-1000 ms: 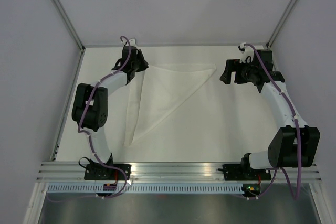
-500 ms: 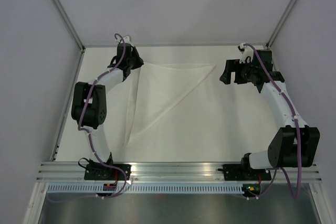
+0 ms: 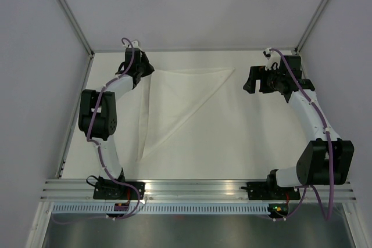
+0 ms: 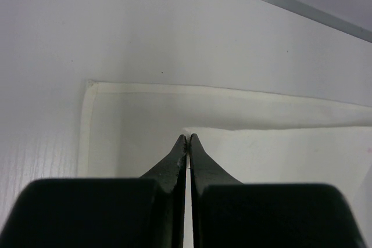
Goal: Fold the napkin, place the utensils inside, and roll it up
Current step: Fold the napkin at the center of the board.
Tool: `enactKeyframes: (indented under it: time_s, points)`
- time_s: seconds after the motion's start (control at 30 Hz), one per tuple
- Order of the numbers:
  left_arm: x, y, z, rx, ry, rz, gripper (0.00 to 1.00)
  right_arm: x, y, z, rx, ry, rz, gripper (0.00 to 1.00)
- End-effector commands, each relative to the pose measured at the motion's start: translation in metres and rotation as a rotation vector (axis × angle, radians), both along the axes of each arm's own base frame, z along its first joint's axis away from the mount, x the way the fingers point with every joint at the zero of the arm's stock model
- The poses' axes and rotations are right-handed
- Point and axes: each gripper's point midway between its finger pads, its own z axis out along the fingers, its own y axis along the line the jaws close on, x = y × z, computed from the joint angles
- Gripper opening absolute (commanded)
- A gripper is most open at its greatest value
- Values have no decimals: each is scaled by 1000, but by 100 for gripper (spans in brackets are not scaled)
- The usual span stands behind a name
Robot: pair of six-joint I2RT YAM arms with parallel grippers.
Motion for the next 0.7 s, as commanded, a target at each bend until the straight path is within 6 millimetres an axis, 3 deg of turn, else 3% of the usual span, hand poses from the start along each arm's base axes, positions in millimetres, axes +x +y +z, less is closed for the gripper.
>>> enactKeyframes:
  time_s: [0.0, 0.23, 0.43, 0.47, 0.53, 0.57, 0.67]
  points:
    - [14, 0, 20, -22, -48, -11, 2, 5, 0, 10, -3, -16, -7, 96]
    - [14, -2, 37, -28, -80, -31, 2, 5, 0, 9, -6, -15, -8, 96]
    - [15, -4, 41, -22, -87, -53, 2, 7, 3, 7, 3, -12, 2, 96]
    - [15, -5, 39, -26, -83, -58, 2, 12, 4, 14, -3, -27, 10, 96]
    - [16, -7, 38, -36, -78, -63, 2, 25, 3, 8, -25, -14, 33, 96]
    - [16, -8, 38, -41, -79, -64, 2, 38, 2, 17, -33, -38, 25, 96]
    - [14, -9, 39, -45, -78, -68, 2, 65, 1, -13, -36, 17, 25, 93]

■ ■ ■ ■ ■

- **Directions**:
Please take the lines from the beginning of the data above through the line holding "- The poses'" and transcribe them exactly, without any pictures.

- **Written answer**:
-1000 ms: 
-500 ms: 
+0 ms: 
+0 ms: 
Goal: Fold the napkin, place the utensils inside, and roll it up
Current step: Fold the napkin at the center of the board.
Tool: `enactKeyframes: (indented under it: time_s, points)`
- time_s: seconds after the motion's start (control at 30 Hz), one per tuple
- Order of the numbers:
  left_arm: x, y, z, rx, ry, rz, gripper (0.00 to 1.00)
  right_arm: x, y, z, rx, ry, rz, gripper (0.00 to 1.00)
- End-effector commands, each relative to the pose measured at the motion's start: translation in metres and rotation as a rotation vector (axis × angle, radians), both along the axes of each arm's own base frame, z along its first joint's axis away from the mount, x the way the fingers point with every joint at the zero of the arm's stock model
- The poses' axes and rotations are right-handed

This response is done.